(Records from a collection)

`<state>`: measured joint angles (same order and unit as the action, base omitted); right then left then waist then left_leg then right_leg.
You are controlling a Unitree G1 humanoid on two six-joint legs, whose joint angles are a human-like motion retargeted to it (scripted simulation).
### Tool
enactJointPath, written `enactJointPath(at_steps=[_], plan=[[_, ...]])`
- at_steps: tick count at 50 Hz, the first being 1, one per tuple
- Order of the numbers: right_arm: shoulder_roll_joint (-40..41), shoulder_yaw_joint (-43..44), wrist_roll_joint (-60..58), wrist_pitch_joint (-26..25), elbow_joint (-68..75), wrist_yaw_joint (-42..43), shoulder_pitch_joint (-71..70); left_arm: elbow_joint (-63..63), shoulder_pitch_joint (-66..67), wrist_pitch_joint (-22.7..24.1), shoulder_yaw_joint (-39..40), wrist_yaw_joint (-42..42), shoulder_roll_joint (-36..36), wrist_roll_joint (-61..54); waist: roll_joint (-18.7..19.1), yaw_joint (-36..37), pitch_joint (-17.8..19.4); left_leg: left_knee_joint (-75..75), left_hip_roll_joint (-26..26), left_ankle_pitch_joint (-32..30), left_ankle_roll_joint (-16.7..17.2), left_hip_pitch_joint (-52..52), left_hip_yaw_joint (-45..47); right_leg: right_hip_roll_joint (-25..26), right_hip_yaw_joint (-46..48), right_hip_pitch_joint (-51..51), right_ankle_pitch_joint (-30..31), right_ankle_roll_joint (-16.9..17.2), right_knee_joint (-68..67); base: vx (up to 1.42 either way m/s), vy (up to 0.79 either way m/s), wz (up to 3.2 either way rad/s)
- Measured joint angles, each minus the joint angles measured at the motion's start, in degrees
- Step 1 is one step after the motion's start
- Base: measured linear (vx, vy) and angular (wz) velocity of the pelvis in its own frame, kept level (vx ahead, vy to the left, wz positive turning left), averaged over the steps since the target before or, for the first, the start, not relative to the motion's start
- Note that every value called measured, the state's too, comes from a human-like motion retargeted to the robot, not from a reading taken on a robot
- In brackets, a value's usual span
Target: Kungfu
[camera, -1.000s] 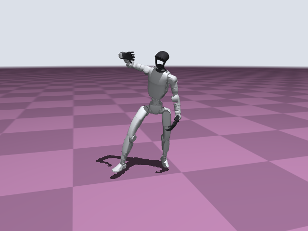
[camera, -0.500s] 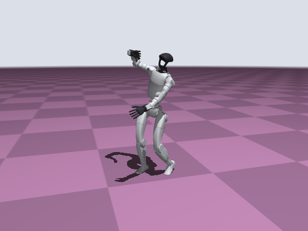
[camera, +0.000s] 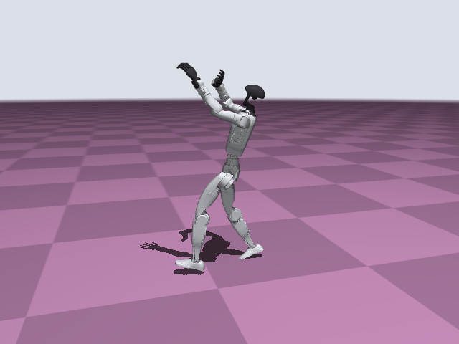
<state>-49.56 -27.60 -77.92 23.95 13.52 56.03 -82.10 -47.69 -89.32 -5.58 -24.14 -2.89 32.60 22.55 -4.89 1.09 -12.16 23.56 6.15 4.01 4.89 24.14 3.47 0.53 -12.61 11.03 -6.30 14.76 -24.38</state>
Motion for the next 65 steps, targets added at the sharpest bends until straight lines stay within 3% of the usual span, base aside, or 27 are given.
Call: enactJointPath(at_steps=[2,7,9,11,12,15,18,20,22,23,27,31,34,38,45,48,52,55,57,60,63,65], plan=[[5.83,3.37,-1.21,0.39,1.49,-1.15,3.08,3.03,3.58,2.00,-0.82,-1.99,2.10,4.72,3.99,-0.46,0.82,2.54,9.02,3.26,2.37,-2.55,4.58,0.87,8.22,-2.10,4.46,0.24,0.32,0.01,-0.34,-3.65],[15.74,2.34,-0.31,3.21,4.65,-7.83,7.73,8.21,14.91,-1.32,0.88,11.07,7.14,17.25,8.21,-1.95,1.63,-3.01,15.14,2.33,4.55,-11.10,22.48,-7.12,23.03,-13.82,10.10,0.24,-1.72,-0.30,-0.03,-3.78],[18.45,-0.10,-1.35,1.66,6.51,-6.78,9.19,9.17,20.19,-1.25,2.01,14.62,9.09,21.26,9.35,-4.46,1.92,-4.92,13.56,2.04,4.45,-13.06,27.22,-11.04,29.46,-17.08,9.98,0.24,0.45,-0.45,0.17,-2.81],[20.85,-2.65,-3.12,1.07,8.83,-3.72,11.44,10.58,26.42,-1.18,2.29,18.02,10.63,24.58,9.01,-6.62,2.10,-7.30,7.90,2.26,3.64,-16.69,31.52,-18.71,34.23,-18.28,8.18,-0.37,2.10,-0.27,0.43,-2.52],[21.99,-3.63,-4.25,1.48,10.01,-2.00,12.75,11.29,29.65,-1.10,2.30,20.13,11.25,26.18,8.72,-7.25,2.57,-8.38,5.62,1.95,3.66,-18.63,33.16,-21.88,36.34,-18.97,6.50,-1.99,2.23,-0.27,0.26,-2.84],[26.66,-5.61,-6.38,4.82,14.70,2.01,16.80,13.21,39.79,0.00,2.82,28.36,12.75,32.04,9.81,-5.88,5.04,-10.01,5.11,-0.98,6.00,-22.34,35.44,-22.20,35.99,-23.97,2.87,-10.07,3.52,-0.53,-0.03,-3.43],[33.20,-5.95,-6.72,9.99,20.82,1.39,23.34,12.36,52.71,1.75,8.18,36.46,9.26,40.82,12.32,-5.73,8.62,-9.86,4.43,-4.03,7.47,-24.74,29.51,-15.90,20.40,-30.09,1.80,-9.99,3.46,-0.68,-0.02,-3.21],[37.48,-6.86,-6.07,12.98,25.01,0.21,29.03,8.72,60.42,3.26,10.31,39.65,5.72,43.89,14.04,-3.71,11.05,-9.14,3.01,-5.17,7.16,-26.23,22.11,-13.73,15.92,-35.11,3.46,-10.85,2.73,-0.65,0.04,-3.89],[40.90,-8.55,-6.20,15.90,29.46,0.94,34.30,2.61,65.43,4.13,8.56,43.21,2.63,45.54,14.93,0.76,13.72,-8.96,-0.87,-4.71,6.99,-28.33,11.66,-11.42,13.73,-39.87,5.48,-12.25,2.32,-0.63,0.09,-4.80],[42.31,-9.36,-7.11,17.67,31.60,1.84,36.65,-1.03,67.29,4.75,7.12,45.53,0.92,47.14,15.49,2.98,15.14,-9.02,-2.94,-3.68,6.55,-29.66,6.04,-7.80,9.52,-42.18,6.40,-12.75,1.93,-0.57,0.04,-4.99],[43.84,-13.69,-8.45,24.94,37.16,2.28,44.44,-15.28,73.19,6.78,1.97,58.73,-7.80,56.00,17.99,8.56,19.54,-8.14,-9.07,4.64,5.65,-34.09,-12.28,7.74,-3.26,-50.63,12.18,-12.90,0.49,-0.40,-0.10,-4.19],[46.16,-16.76,-6.97,31.32,41.13,0.57,52.17,-22.79,76.92,7.46,1.41,66.36,-14.38,57.93,19.91,-1.10,21.21,-8.88,-8.26,15.71,6.92,-33.52,-14.90,13.49,-4.80,-57.84,13.37,-11.20,-1.18,-0.19,-0.20,-1.15],[46.33,-16.33,-6.25,35.65,42.42,1.70,55.62,-25.33,76.78,6.08,1.65,66.23,-18.10,57.03,20.21,-10.46,23.02,-9.91,-6.80,22.15,4.80,-30.30,-10.81,11.15,-2.18,-62.84,12.23,-10.73,-3.62,-0.30,-0.06,0.61],[44.45,-14.60,-4.28,36.75,41.16,3.92,57.80,-25.31,75.60,6.09,-1.14,64.67,-19.46,56.98,20.44,-12.08,24.38,-9.86,-6.54,25.38,4.77,-29.43,-10.81,12.79,-3.12,-63.95,13.12,-11.27,-3.87,-0.07,-0.04,-0.16],[43.59,-10.60,-3.87,33.97,40.00,2.44,58.59,-23.78,73.71,3.10,-2.02,58.43,-18.97,56.38,20.39,-13.70,22.62,-12.29,-3.32,18.46,5.31,-29.25,-11.43,4.99,4.37,-60.91,11.61,-14.37,-4.50,0.10,-0.10,1.15],[42.11,-9.44,-1.95,37.15,39.68,-1.46,57.13,-22.30,72.94,3.25,-2.06,55.45,-18.10,53.89,19.71,-13.20,21.38,-12.91,-2.03,14.57,5.10,-29.05,-11.47,1.03,7.26,-57.91,10.12,-14.66,-4.00,0.21,-0.10,1.47],[40.39,-6.06,5.74,43.25,40.41,-13.94,55.04,-20.85,71.62,2.45,-1.63,48.01,-17.14,49.12,18.02,-14.49,20.74,-12.90,-0.18,9.53,5.28,-27.70,-8.68,-5.42,11.42,-52.42,8.49,-13.81,-2.72,0.23,-0.02,1.92],[40.01,-2.84,19.79,44.60,39.39,-26.11,54.79,-20.45,71.13,0.93,-0.39,38.46,-15.66,44.18,16.22,-15.74,20.88,-12.26,1.23,6.19,6.74,-26.61,-4.88,-10.33,15.67,-47.24,8.22,-12.77,-1.02,0.31,0.10,1.97],[39.84,-0.89,38.23,41.64,34.66,-38.93,55.95,-20.30,71.45,0.99,0.56,31.53,-14.26,39.68,14.65,-16.10,20.89,-11.38,2.28,4.97,8.14,-26.01,-0.57,-13.04,18.69,-43.38,8.34,-11.87,0.27,0.39,0.11,1.85],[38.32,2.74,60.08,36.83,25.49,-50.13,59.39,-18.54,72.50,3.26,2.95,26.03,-11.75,33.76,12.40,-16.39,20.49,-9.85,4.09,4.93,9.05,-25.00,8.28,-16.79,24.03,-37.54,9.15,-10.10,2.42,0.44,0.11,1.91],[36.57,7.49,77.13,31.42,17.84,-56.93,64.35,-15.59,74.50,6.47,7.57,27.85,-9.85,29.89,9.71,-16.27,19.74,-7.71,4.78,8.42,5.80,-23.79,12.68,-19.90,28.75,-31.85,10.42,-8.60,4.80,0.62,0.29,1.92],[34.92,11.35,87.17,28.15,14.03,-61.84,68.75,-13.95,76.08,10.48,11.17,32.50,-9.26,25.78,8.17,-15.40,18.83,-6.63,4.45,10.59,4.69,-22.80,9.62,-21.09,31.52,-28.41,11.66,-7.72,6.46,0.78,0.46,1.61]])
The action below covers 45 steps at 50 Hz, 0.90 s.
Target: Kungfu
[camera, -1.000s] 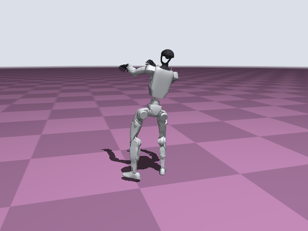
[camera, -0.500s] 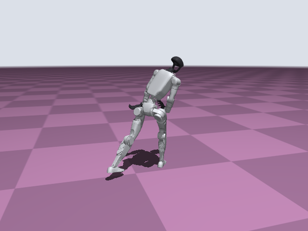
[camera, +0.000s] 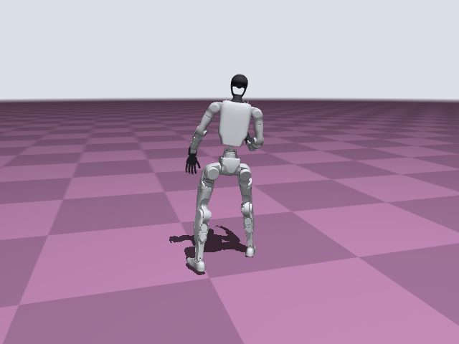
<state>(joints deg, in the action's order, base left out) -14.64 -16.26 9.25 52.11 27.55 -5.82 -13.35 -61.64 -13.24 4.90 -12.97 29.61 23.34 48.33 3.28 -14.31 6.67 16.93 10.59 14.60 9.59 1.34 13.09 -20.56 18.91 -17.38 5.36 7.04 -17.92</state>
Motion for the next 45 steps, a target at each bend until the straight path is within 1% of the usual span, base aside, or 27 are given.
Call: enactJointPath(at_steps=[2,4,5,6,7,8,10,12,14,15,16,18,20,23,25,26,27,28,29,30,32,33,35,38,40,43,45], plan=[[-1.96,4.20,8.31,-4.04,-2.06,-4.63,5.63,1.20,1.75,3.53,3.08,7.32,0.03,-8.40,-1.90,2.36,-1.21,1.39,-3.04,2.69,-0.16,1.07,-6.78,-1.13,1.08,2.53,3.22,1.81,2.32,0.77,0.40,0.95],[-2.73,9.06,14.87,-8.93,-2.40,-9.78,11.67,1.93,3.56,4.73,6.26,15.47,-0.96,-19.91,-4.39,5.30,-2.45,1.85,-6.18,4.90,-1.51,1.84,-8.51,-3.29,1.60,3.95,9.06,4.67,5.03,0.66,0.40,0.48],[-2.86,11.71,17.75,-11.13,-2.36,-12.76,14.77,2.16,4.38,4.44,7.80,19.40,-1.68,-26.31,-5.52,6.63,-2.88,1.18,-7.19,5.44,-2.47,1.64,-7.41,-4.52,2.05,4.48,12.84,6.45,6.48,0.55,0.41,0.63],[-2.66,14.21,19.86,-13.26,-1.99,-15.16,17.81,2.37,5.27,3.21,9.09,22.29,-2.35,-33.10,-5.86,7.14,-3.05,0.52,-7.57,5.71,-3.09,1.61,-7.35,-4.90,2.82,5.44,16.89,7.35,8.28,0.54,0.48,0.92],[-2.37,16.57,21.95,-15.58,-1.50,-17.34,20.84,2.66,6.15,1.65,10.24,25.00,-2.99,-40.14,-6.04,7.36,-3.15,-0.05,-8.19,5.79,-3.76,1.70,-7.99,-5.21,3.18,6.63,19.95,7.78,9.83,0.58,0.64,1.36],[-1.88,18.62,23.99,-18.26,-0.77,-19.05,23.84,3.11,7.01,-0.60,11.10,27.36,-3.58,-47.66,-5.90,7.03,-3.14,-0.44,-9.32,5.49,-4.53,2.01,-10.05,-5.37,2.75,8.28,21.03,7.24,10.90,0.61,0.69,1.54],[0.35,21.07,27.56,-22.94,1.05,-21.64,28.70,4.02,9.10,-4.80,13.14,29.79,-4.61,-61.19,-5.29,6.26,-3.61,-1.64,-10.12,4.05,-5.41,2.93,-13.27,-3.65,0.46,10.40,17.85,5.92,10.75,0.54,0.53,1.56],[3.23,22.65,31.64,-28.13,3.75,-24.95,32.05,5.78,11.85,-7.73,15.09,29.83,-4.64,-71.89,-4.59,5.06,-5.00,-3.86,-9.49,2.02,-6.18,3.99,-14.10,1.23,-5.89,10.67,8.28,4.35,7.94,0.46,0.25,1.48],[6.48,24.48,36.15,-34.21,7.05,-28.52,34.57,8.67,15.62,-9.36,16.79,29.74,-4.66,-78.59,-4.40,4.90,-7.14,-6.25,-8.84,0.22,-6.72,5.01,-13.71,6.99,-11.75,9.81,-0.27,3.24,4.31,0.62,0.27,1.35],[8.08,25.39,38.62,-37.42,8.45,-30.03,35.84,10.17,17.69,-9.77,17.50,29.86,-4.81,-80.56,-4.36,5.37,-8.27,-7.37,-8.69,-0.58,-7.01,5.47,-13.74,9.98,-13.83,9.46,-3.77,2.44,2.82,0.53,0.12,1.25],[9.74,26.43,41.25,-41.16,9.41,-32.01,37.33,11.51,19.89,-10.19,18.22,30.16,-5.09,-81.55,-4.47,5.81,-9.56,-8.24,-8.95,-1.14,-7.41,5.97,-14.61,12.63,-14.74,8.92,-5.87,1.54,1.55,0.48,0.05,1.17],[13.25,28.23,45.77,-48.60,11.07,-36.46,40.33,13.37,24.01,-11.11,20.54,30.98,-6.06,-82.84,-5.18,7.08,-12.11,-9.70,-9.97,-2.05,-8.24,6.82,-16.25,17.78,-17.22,7.70,-9.53,-0.02,-0.19,0.47,0.03,0.85],[16.75,29.36,48.59,-54.66,12.51,-40.79,42.82,13.93,27.73,-11.83,23.25,31.70,-7.66,-83.82,-6.15,8.01,-13.75,-10.47,-11.10,-2.64,-8.91,7.08,-17.35,22.43,-19.20,7.15,-12.60,-1.81,-0.73,0.43,0.03,0.50],[20.66,29.01,50.53,-60.29,15.24,-45.06,44.77,13.72,32.30,-13.05,26.42,33.00,-11.24,-85.88,-7.90,7.80,-14.39,-10.37,-12.68,-3.56,-9.19,6.76,-17.33,28.18,-21.20,7.64,-17.44,-4.18,0.78,0.36,0.07,0.44],[22.84,28.72,51.96,-62.79,17.36,-46.07,45.12,13.50,34.91,-14.08,28.33,34.73,-13.87,-86.45,-9.57,7.13,-14.20,-10.16,-14.37,-4.11,-9.23,5.90,-16.69,30.32,-21.65,8.24,-18.27,-3.94,3.68,0.26,0.08,0.45],[23.24,29.07,52.86,-63.28,17.44,-46.68,44.90,13.30,35.93,-14.61,29.08,35.72,-14.86,-86.18,-10.76,6.74,-14.05,-10.12,-15.65,-4.19,-9.33,5.18,-16.41,30.37,-20.55,8.62,-15.80,-4.42,5.58,0.26,0.10,0.32],[23.46,29.20,53.51,-63.73,17.63,-47.07,44.64,13.11,36.84,-15.15,29.73,36.68,-15.65,-85.81,-11.66,6.57,-13.93,-10.11,-16.57,-4.18,-9.48,4.47,-16.12,30.58,-19.50,9.14,-13.55,-6.26,7.15,0.27,0.11,0.05],[23.30,28.84,53.65,-64.12,18.01,-47.04,44.28,12.93,37.55,-15.71,30.20,37.58,-16.00,-85.26,-11.98,6.82,-13.87,-10.14,-16.75,-3.97,-9.74,3.79,-15.79,31.09,-18.55,9.96,-11.77,-10.79,8.08,0.25,0.12,-0.29],[22.51,28.35,53.44,-64.40,18.38,-47.17,43.94,12.76,38.01,-16.26,30.53,38.18,-16.01,-84.83,-12.23,7.56,-13.91,-10.05,-17.08,-3.69,-10.13,3.41,-15.27,29.86,-16.68,10.96,-12.18,-10.83,8.31,0.23,0.15,-0.62],[21.40,27.78,53.06,-64.62,18.73,-47.40,43.60,12.60,38.36,-16.80,30.79,38.63,-15.86,-84.46,-12.46,8.55,-14.01,-9.88,-17.49,-3.38,-10.58,3.18,-14.66,27.75,-14.35,12.04,-13.68,-8.63,8.19,0.22,0.20,-0.24],[18.98,27.01,50.58,-64.25,19.20,-48.29,43.54,12.61,37.77,-17.47,30.40,39.00,-14.89,-84.71,-11.80,8.29,-13.93,-9.71,-18.14,-3.19,-11.14,2.24,-17.14,29.90,-19.25,12.52,-16.35,-7.74,7.91,0.23,0.23,0.27],[17.72,26.62,48.83,-63.77,19.57,-48.77,43.53,12.42,37.15,-17.78,30.43,38.85,-14.12,-84.39,-11.45,8.97,-14.11,-9.74,-18.40,-3.10,-11.41,1.84,-17.51,29.67,-19.47,12.94,-16.14,-7.43,8.35,0.22,0.24,-0.06],[15.37,26.16,45.59,-63.05,20.82,-49.47,43.24,12.19,35.68,-17.51,29.88,38.90,-11.43,-82.93,-10.73,11.35,-14.63,-10.05,-18.56,-3.15,-12.10,1.27,-16.50,28.54,-16.26,14.36,-14.75,-7.65,9.46,0.20,0.25,-0.49],[13.52,27.73,42.06,-62.51,23.31,-49.79,42.31,11.75,33.20,-14.34,26.52,38.19,-5.66,-78.38,-9.79,13.00,-15.21,-10.60,-19.11,-3.80,-12.81,0.53,-16.69,28.22,-13.48,16.22,-13.94,-7.85,11.05,0.12,0.20,-0.08],[12.71,30.03,39.03,-59.68,25.22,-48.16,41.61,10.42,30.66,-11.39,23.51,35.69,-1.54,-73.66,-9.44,13.63,-15.50,-10.35,-19.28,-3.99,-12.37,0.76,-18.13,28.11,-14.80,16.12,-13.74,-6.58,11.27,0.04,0.17,0.36],[11.05,32.29,34.22,-51.49,28.52,-41.59,40.55,6.28,25.41,-5.14,18.70,27.71,2.40,-64.20,-8.99,16.08,-15.05,-10.40,-19.32,-4.17,-12.73,0.61,-17.76,27.64,-13.26,16.30,-13.18,-5.44,11.18,-0.05,0.14,0.09],[9.18,32.46,29.17,-45.72,32.02,-35.51,38.53,2.81,22.20,-1.11,15.72,18.80,2.90,-56.64,-8.59,16.85,-13.66,-10.44,-19.48,-4.24,-13.23,-0.01,-17.75,27.74,-12.63,16.88,-12.65,-5.18,11.29,-0.22,0.14,-0.01]])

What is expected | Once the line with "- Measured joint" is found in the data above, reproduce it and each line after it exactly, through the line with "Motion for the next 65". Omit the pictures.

Result of this exercise |
- Measured joint angles, each minus the joint angles measured at the motion's start, in degrees
- Step 1 is one step after the motion's start
- Base: measured linear (vx, vy) and angular (wz) velocity of the pelvis in its own frame, kept level (vx ahead, vy to the left, wz positive turning left), averaged over the steps since the target before or, for the first, the start, not relative to the motion's start
- Note that every value called measured, the state's too, comes from a human-like motion retargeted to the robot, not from a reading taken on a robot
- In brackets, a value's usual span
Target: Kungfu
[camera, -1.000s] 
[camera, -0.500s] 
[camera, +0.000s] 
<state>-49.56 -27.60 -77.92 23.95 13.52 56.03 -82.10 -47.69 -89.32 -5.58 -24.14 -2.89 32.60 22.55 -4.89 1.09 -12.16 23.56 6.15 4.01 4.89 24.14 3.47 0.53 -12.61 11.03 -6.30 14.76 -24.38</state>
Motion for the next 65 steps, targets added at the sharpest bends until straight lines stay within 3% of the usual span, base aside, or 27 are given.

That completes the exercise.